Continuando nell’ascolto degli inediti una menzione particolare la meritano le sessioni acustiche in studio e specialmente “You’re Crazy” con un Axl ispirato, che sembra parlare a se stesso davanti a uno specchio (come dichiarato in un’intervista da Slash) o negli estratti live tratti da una loro esibizione infuocata al Marquee di Londra. La band macina su tutti i pistoni durante l’anthem “It’ s so Easy”, dove Axl spara un Fuck You! che infiamma la platea. L’amore viscerale della band per gli Ac/Dc si palesa nella cover di “Whola Lotta Rosie”, nella quale il pubblico intona il nome del folletto australiano Angus come nel celebre live dei canguri australiani del 1978. Riascoltando i primi demo registrati nel 1986 di Appetite si capisce come l’esperto Mike Clink (produttore fortemente voluto dato i suoi trascorsi con gli UFO) abbia iniettato una dose di energia nelle sessioni finali che sono poi finite sul disco. In questa esaustiva ristampa ci sono anche dei brani che sono poi stati inclusi nel seguente “Use Your Illusion”, come la terremotante “Back Off Bitch” o la lunga ballad “November Rain” (qui riproposta sia in versione con il piano che con la chitarra acustica). Oltre ai cavalli di battaglia del combo di LA ci sono dei brani inediti (solamente ascoltati su dischi pirata) come la cover di Elvis, “Heartbreak Hotel”, qui riproposta con piglio incazzato e rock’n’roll. “The Plague” è invece un brano spartano e si capisce che era ancora allo stato embrionale e che avrebbe avuto bisogno di un altro arrangiamento. C’è anche spazio per un paio di strumentali tra cui “Ain’t Going Down No More” e “New York Tune”. Rimane il fatto che sono dei brani che non aggiungono molto al valore intrinseco di questo capolavoro immortale.

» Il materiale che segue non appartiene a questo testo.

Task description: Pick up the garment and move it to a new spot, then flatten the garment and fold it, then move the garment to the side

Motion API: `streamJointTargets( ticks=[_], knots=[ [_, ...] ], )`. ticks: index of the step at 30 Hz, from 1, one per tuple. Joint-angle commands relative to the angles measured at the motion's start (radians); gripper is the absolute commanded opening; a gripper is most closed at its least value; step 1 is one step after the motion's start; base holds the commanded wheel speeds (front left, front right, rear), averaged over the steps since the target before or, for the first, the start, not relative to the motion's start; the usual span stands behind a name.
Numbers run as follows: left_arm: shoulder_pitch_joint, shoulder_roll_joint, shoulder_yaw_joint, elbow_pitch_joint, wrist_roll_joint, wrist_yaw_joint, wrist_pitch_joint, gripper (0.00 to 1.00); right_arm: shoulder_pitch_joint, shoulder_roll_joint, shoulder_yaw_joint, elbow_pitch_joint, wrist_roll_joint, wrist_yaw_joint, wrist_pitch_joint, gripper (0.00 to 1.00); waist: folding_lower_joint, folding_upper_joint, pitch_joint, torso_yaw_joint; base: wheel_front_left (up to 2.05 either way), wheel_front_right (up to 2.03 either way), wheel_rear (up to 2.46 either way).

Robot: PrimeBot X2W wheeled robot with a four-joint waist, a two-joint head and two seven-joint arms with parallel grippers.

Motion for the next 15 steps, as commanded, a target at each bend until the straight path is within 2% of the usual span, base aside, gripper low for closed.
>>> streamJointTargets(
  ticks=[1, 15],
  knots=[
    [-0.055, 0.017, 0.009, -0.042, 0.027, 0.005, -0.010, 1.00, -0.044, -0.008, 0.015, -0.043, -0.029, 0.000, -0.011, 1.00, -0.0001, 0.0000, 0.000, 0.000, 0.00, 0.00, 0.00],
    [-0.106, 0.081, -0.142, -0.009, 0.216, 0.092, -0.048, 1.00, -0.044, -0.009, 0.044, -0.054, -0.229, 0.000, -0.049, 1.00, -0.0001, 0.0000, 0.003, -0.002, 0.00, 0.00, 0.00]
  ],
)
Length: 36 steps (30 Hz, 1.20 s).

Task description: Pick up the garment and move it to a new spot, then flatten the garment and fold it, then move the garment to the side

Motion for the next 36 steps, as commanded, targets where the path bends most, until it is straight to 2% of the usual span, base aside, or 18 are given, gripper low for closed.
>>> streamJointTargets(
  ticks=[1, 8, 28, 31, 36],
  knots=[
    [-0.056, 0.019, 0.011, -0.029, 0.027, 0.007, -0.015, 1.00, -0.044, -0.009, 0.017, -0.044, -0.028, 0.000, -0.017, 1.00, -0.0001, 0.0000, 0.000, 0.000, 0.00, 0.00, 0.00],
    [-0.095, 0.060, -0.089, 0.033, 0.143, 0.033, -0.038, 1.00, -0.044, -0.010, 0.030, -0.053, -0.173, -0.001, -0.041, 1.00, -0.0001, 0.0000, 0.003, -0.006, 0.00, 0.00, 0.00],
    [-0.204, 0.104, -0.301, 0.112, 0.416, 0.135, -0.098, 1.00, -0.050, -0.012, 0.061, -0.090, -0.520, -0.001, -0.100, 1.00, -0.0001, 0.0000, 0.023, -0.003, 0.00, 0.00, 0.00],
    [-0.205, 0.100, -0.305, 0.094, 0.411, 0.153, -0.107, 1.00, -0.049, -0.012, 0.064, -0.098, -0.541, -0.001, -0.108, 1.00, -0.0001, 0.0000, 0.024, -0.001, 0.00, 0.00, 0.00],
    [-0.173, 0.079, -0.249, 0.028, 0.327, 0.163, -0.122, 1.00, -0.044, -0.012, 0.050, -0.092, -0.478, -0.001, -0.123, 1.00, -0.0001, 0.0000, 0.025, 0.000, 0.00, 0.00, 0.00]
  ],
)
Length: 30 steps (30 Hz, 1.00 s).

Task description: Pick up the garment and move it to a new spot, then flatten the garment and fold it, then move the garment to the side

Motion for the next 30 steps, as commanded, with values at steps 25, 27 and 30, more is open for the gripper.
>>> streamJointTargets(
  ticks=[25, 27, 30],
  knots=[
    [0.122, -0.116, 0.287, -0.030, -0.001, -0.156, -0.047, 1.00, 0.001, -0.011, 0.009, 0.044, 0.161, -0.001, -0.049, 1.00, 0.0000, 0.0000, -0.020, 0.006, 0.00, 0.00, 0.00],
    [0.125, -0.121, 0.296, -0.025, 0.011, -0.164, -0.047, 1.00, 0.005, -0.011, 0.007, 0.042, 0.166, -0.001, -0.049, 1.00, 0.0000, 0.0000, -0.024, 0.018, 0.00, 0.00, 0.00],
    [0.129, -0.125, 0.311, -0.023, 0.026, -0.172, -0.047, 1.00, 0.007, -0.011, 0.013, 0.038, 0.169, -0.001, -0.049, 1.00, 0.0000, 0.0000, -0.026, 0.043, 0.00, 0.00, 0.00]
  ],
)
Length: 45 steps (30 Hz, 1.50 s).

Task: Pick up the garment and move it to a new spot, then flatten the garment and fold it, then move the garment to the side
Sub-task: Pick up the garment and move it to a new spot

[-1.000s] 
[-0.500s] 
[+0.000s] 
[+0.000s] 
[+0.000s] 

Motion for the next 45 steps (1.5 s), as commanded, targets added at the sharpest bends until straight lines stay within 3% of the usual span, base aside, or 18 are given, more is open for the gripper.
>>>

Axl in un’intervista del tempo dichiarò che nessuno dopo il fulminante debutto dei Sex Pistols, “Never mind the Bollocks” si era spinto dove erano andati loro ed aveva ragione. “Use your Illusion” per quanto buono (fosse uscito solo un disco con i pezzi migliori sarebbe stato meglio), non è riuscito a raggiungere la ferocia e la fame disperata di successo che trasudava in ogni solco “Appetite for Destruction”.

Uno degli album hard rock da mandare nello spazio.